CrimeData = NamedTuple('CrimeData', [('x', float),
                                     ('y', float)])
# interp. data about a single crime in Vancouver with its x and y location.
# (Locations are in metres offset from a somewhat arbitrary point on the surface of
# the earth. (Caution: locations of (0, 0) are sometimes placeholders
# or intentionally inaccurate reports. Fortunately, that doesn't occur in the 
# subset of the data we're looking at.)
CD1 = CrimeData(0, 0)
CD2 = CrimeData(-3.5, 2.0)
CD3 = CrimeData(490258.683, 5458154.503)  # sample location actually pulled from our data

# template based on compound (2 fields) and reference rule (once)
@typecheck
def fn_for_crime_data(cd: CrimeData) -> ...:
    return ...(cd.x,
               cd.y)
    

# List[CrimeData]
# interp. a list of crime data
LOCD0 = []
LOCD1 = [CD1, CD2]

# template based on arbitrary-sized data and reference rule
@typecheck
def fn_for_locd(locd: List[CrimeData]) -> ...:
    # description of accumulator
    acc = ... # type: ...
    
    for cd in locd:
        acc = ...(fn_for_crime_data(cd), acc)
        
    return ...(acc)


# List[float]
# interp. a list of floats
LOF0 = []
LOF1 = [0, -3.5]

# template based on arbitrary-sized data
@typecheck
def fn_for_lof(lof: List[float]) -> ...:
    # description of accumulator
    acc = ... # type: ...
    
    for f in lof:
        acc = ...(f, acc)
        
    return ...(acc)

In [None]:
# COMPLETE, CORRECT READ FUNCTION

@typecheck
def read(filename: str) -> List[CrimeData]:
    """    
    reads information from the specified file and returns a list of crime data
    
    the file must be in the VPD crime format, and the x and y entries must be valid 
    floats.
    """
    # Note: in future, we might want to skip (0, 0) entries, but we won't now.
    
    #return []  #stub
    # Template from HtDAP

    # locd contains the result so far
    locd = [] # type: List[CrimeData]

    with open(filename) as csvfile:
        
        reader = csv.reader(csvfile)
        next(reader) # skip header line

        for row in reader:
            cd = CrimeData(parse_float(row[8]), parse_float(row[9]))
            locd.append(cd)
    
    return locd



start_testing()
expect(read("testfile_empty.csv"), []) 
expect(read("testfile_small.csv"), [CrimeData(0, 0),
                                    CrimeData(-3.5, 2.0)]) 

summary()


In [None]:
# COMPLETE, CORRECT main WITH A START ON ANALYZE THAT WE SHOULD COMPLETE!

@typecheck
def main(filename: str) -> CrimeData:
    """
    Reads the crime data from given filename and finds and returns the average
    location of all crimes in the file as a new (fictitious) CrimeData.
    
    Returns CrimeData(0, 0) if there are no data.
    """
    # We might want to rename main, but I left it as is just to emphasize that
    # that is OK here as well.

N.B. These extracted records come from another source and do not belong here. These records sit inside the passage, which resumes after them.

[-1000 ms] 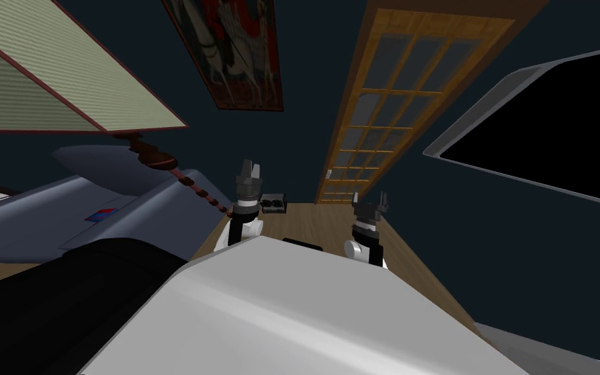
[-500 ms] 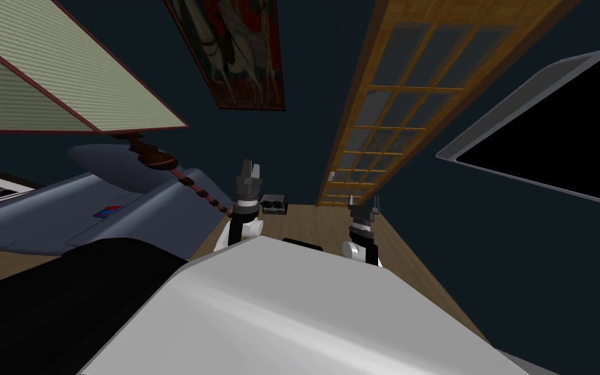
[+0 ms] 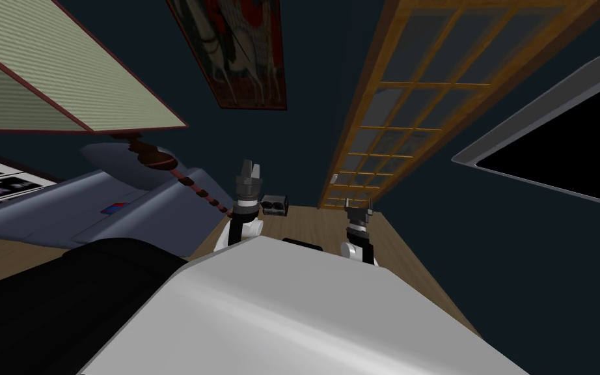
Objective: Pull the door open
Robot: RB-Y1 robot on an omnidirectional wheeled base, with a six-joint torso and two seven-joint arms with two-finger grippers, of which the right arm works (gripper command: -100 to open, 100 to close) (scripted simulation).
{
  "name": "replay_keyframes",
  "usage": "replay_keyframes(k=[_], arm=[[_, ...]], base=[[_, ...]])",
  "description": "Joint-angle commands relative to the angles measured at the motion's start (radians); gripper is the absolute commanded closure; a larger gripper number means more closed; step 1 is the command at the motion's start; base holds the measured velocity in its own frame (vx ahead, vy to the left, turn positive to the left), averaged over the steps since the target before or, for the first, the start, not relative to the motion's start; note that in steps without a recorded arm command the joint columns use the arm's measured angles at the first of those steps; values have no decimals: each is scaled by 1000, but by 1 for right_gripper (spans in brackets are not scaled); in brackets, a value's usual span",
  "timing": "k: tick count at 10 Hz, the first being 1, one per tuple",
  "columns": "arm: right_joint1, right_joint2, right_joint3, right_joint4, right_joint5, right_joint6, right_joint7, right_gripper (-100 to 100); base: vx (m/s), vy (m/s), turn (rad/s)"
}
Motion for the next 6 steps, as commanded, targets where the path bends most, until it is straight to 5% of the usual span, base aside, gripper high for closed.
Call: replay_keyframes(k=[1, 6], arm=[[-9, -9, 11, 41, -18, -15, -33, -100], [-34, -38, 42, 152, -76, -48, -128, -100]], base=[[92, -29, 64], [93, -27, 84]])
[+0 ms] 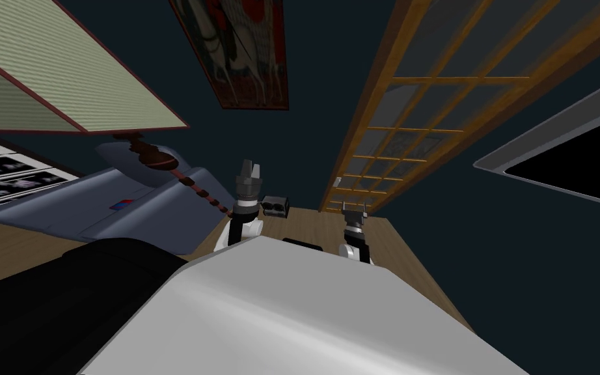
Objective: Pull the door open
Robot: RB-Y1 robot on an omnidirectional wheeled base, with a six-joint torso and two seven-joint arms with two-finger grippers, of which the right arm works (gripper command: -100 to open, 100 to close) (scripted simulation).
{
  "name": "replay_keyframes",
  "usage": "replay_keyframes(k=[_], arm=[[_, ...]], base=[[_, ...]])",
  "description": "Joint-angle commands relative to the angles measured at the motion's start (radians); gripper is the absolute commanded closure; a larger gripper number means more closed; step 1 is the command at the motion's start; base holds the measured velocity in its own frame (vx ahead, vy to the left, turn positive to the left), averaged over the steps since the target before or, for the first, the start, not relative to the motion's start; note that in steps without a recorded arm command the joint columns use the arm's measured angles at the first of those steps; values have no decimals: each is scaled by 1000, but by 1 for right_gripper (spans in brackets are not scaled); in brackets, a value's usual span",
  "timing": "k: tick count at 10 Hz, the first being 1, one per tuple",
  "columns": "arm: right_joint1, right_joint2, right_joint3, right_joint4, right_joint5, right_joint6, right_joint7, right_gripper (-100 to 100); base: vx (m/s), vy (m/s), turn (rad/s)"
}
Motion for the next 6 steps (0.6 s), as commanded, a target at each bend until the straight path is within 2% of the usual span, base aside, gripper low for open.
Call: replay_keyframes(k=[1, 6], arm=[[-7, -10, 11, 41, -18, -17, -35, -100], [-32, -38, 42, 152, -76, -50, -130, -100]], base=[[93, -40, 100], [93, -37, 87]])
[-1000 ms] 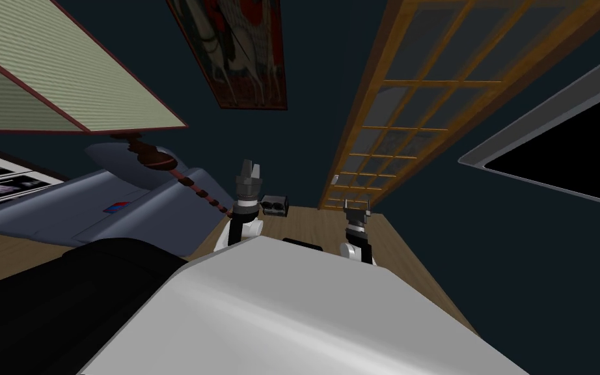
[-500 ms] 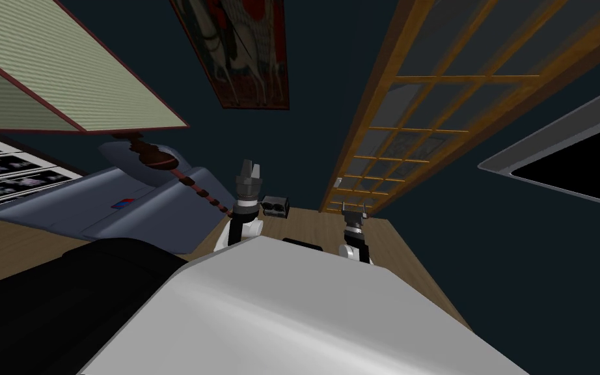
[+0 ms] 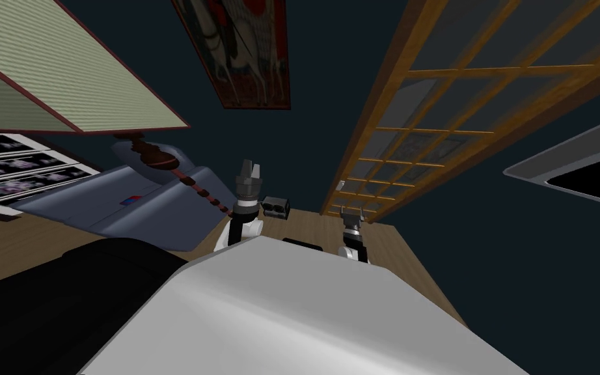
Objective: Pull the door open
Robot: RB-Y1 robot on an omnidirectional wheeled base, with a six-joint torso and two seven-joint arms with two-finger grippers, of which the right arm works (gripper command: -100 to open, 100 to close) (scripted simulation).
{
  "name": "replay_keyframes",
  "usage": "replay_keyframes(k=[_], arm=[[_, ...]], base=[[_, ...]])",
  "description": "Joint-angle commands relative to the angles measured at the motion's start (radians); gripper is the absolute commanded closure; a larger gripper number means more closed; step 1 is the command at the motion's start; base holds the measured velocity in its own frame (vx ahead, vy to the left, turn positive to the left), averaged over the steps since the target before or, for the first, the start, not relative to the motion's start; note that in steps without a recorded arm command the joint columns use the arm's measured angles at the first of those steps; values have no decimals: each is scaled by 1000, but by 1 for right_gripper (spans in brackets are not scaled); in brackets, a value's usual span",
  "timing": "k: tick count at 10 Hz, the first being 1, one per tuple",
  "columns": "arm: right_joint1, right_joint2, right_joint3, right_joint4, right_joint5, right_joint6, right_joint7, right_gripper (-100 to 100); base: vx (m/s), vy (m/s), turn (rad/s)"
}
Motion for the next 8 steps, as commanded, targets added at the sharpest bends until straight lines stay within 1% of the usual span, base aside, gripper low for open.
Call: replay_keyframes(k=[1, 8], arm=[[-8, -6, 12, 38, -17, -13, -31, -100], [-41, -42, 53, 185, -94, -58, -158, -100]], base=[[102, -39, 76], [89, -44, 84]])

Our file should have a good name, however!
    
    # Template from HtDAP, based on function composition 
    return analyze(read(filename))     


@typecheck
def analyze(locd: List[CrimeData]) -> CrimeData: 
    """ 
    Finds and returns the average location of all crimes in the file as a 
    new (fictitious) CrimeData.
    
    Returns CrimeData(0, 0) if there are no data.
    """ 
    #return CrimeData(0, 0)  #stub
    # template based on composition

    # Plan:
    # 1) get only the x values
    # 2) find the average of the x values
    # 3) get only the y values
    # 4) find the average of the y values
    # 5) return a new CrimeData constructed from the averages
    
@typecheck
def get_x_locations(locd: List[CrimeData]) -> List[float]:
    """
    return the x locations from locd
    """
    return []  #stub
    # NO NEED TO COMPLETE THIS; the solution released at end of day has a complete version.

@typecheck
def get_y_locations(locd: List[CrimeData]) -> List[float]:
    """
    return the y locations from locd
    """
    return []  #stub
    # NO NEED TO COMPLETE THIS; the solution released at end of day has a complete version.

start_testing()
expect(main("testfile_empty.csv"), CrimeData(0, 0)) 
expect(main("testfile_small.csv"), CrimeData((0 + -3.5) / 2, (0 + 2.0) / 2))
summary()

start_testing()
expect(analyze([]), CrimeData(0, 0)) 
expect(analyze([CrimeData(0, 0), CrimeData(-3.5, 2.0)]), CrimeData((0 + -3.5) / 2, (0 + 2.0) / 2))
summary()

# The get_x/y_locations tests will fail, but that's OK. We'll release a complete version at end of day.
start_testing()
expect(get_x_locations([]), []) 
expect(get_x_locations([CrimeData(0, 0), CrimeData(-3.5, 2.0)]), [0, -3.5])
summary()

start_testing()
expect(get_y_locations([]), []) 
expect(get_y_locations([CrimeData(0, 0), CrimeData(-3.5, 2.0)]), [0, 2.0])
summary()